Despite its achievements, however, the difficult operating environment needs to be watched.
Even though the price of Crude oil has risen, the operating environment is still tough for businesses given general economic contraction. Banks are still not favourably disposed to giving out loans. This, many think, could affect the purchasing power of consumers of not only products of Nestle Nigeria but also other companies. There is a strong local belief that profit margins as well as turnover figures may remain uncertain for some time to come. Analysts point out that when other economic indicators are low; other aspects of economic activity become adversely affected.
Recently, African leaders and other stakeholders have expressed worry about the future of manufacturing in the continent despite the avalanche of human and natural resources available.
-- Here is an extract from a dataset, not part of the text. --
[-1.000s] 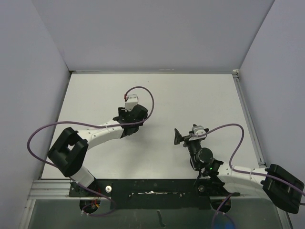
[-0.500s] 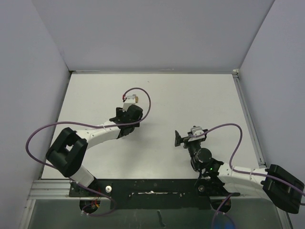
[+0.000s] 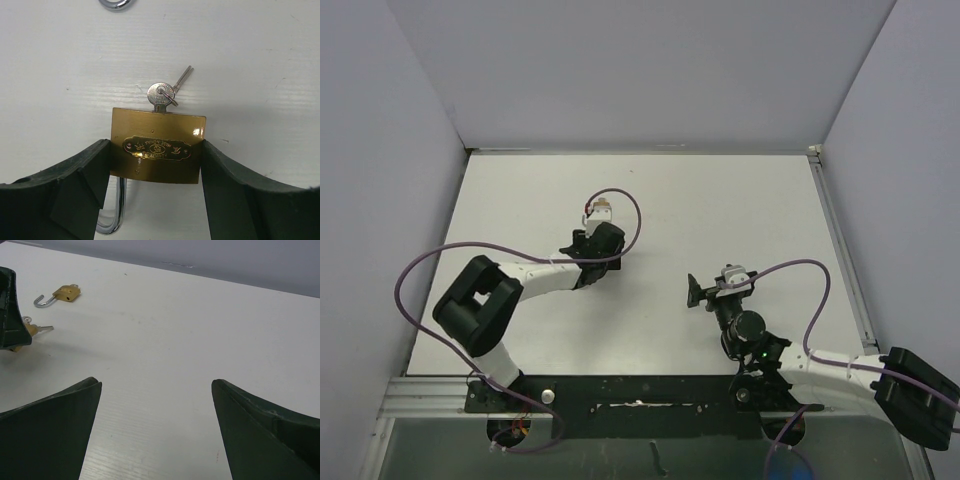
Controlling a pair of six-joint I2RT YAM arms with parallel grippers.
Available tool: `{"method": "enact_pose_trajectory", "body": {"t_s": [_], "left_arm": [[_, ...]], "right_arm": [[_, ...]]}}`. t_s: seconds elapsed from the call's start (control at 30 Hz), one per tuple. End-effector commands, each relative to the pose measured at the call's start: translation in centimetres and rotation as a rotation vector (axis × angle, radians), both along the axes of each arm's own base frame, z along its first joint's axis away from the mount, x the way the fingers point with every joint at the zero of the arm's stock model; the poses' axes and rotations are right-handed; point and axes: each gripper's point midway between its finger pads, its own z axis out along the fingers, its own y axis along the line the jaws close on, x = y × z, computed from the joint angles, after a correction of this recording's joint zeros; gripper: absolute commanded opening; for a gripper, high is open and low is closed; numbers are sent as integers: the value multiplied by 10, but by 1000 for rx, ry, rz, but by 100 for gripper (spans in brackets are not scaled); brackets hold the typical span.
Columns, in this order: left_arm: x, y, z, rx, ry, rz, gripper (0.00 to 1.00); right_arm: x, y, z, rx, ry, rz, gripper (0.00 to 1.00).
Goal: Unlock with the key
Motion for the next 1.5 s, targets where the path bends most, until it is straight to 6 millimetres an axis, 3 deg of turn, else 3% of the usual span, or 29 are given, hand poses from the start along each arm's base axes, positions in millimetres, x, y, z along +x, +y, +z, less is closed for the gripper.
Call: {"method": "enact_pose_trajectory", "body": {"t_s": [0.0,0.6,0.63,0.73,0.77,0.97,1.17,1.47], "left_arm": [[31,-19,32,-113,-133,37,0],[43,-24,11,-141,-77,15,1],[43,-25,10,-149,-65,8,10],[43,-22,8,-146,-48,30,56],[44,-20,9,-141,-47,40,63],[47,-4,25,-104,-79,102,65],[51,-6,47,-144,-115,85,66],[52,-9,43,-193,-85,45,66]], "right_arm": [[1,-5,8,42,-19,-27,97],[0,-4,9,43,-18,-20,98],[1,-4,9,43,-19,-20,98],[1,-2,10,41,-18,-16,98],[1,-2,10,40,-18,-14,98],[2,-1,12,41,-20,-10,97],[2,1,11,36,-17,-7,98],[2,3,14,35,-21,-1,98]]}}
Their view was that the traditional industrial pattern which is still holding sway in Africa would continue to keep the continent down if it does not join the fourth industrial revolution which embraces emerging technologies such as mobile connectivity, artificial intelligence, next-generation robotics, and 3D printing, supply chains, etcetera.
In his key note address at the yearly general meeting of Manufacturers Association of Nigeria (MAN) former President of the United Republic of Tanzania, Benjamin William Mkapa, said Nigeria and other African countries will be making a grave mistake if they looked at the development of industries in the world and think that they ought to follow a similar path to that industrial economies have followed, and ignore areas where Africans have comparative advantage.
“As a start, it is important for Nigeria to pause for reflection and assess its own economic history and profile so as to determine its impact on manufacturing sector so far. Generally speaking, the outlook of manufacturing in Nigeria and in Africa is uncertain’’, he said
Nevertheless, Nestle has remained consistent in terms of operating performance. This has justified its price over the last few quarters. A number of analysts have pointed at the large institutional equity of its core investors as the major reason the stock may be considered illiquid. A breakdown, however, shows that Nestle S. A. of Switzerland and Nestle CWA limited, Ghana are the major shareholders of the company, controlling 3.17% and 59.13% of the company respectively. This has left investors with fewer shares of the company.
The company commenced simple trading operations in Nigeria in 1961 and has today grown into a leading food manufacturing and marketing company. Nestle which products include Bouillon Cubes, Maggi Chicken, Cray fish and super onion spices, Nestle Nutrend, Cerelac , Nan –Baby food, Nestle Golden Morn-Cereal, Nestle Nido, Carnation- Milk and Nestle Milo (Chocolate drinks) and Nescafe (Coffee) brand of beverages, was listed on the Nigerian Stock Exchange on April 20,1979.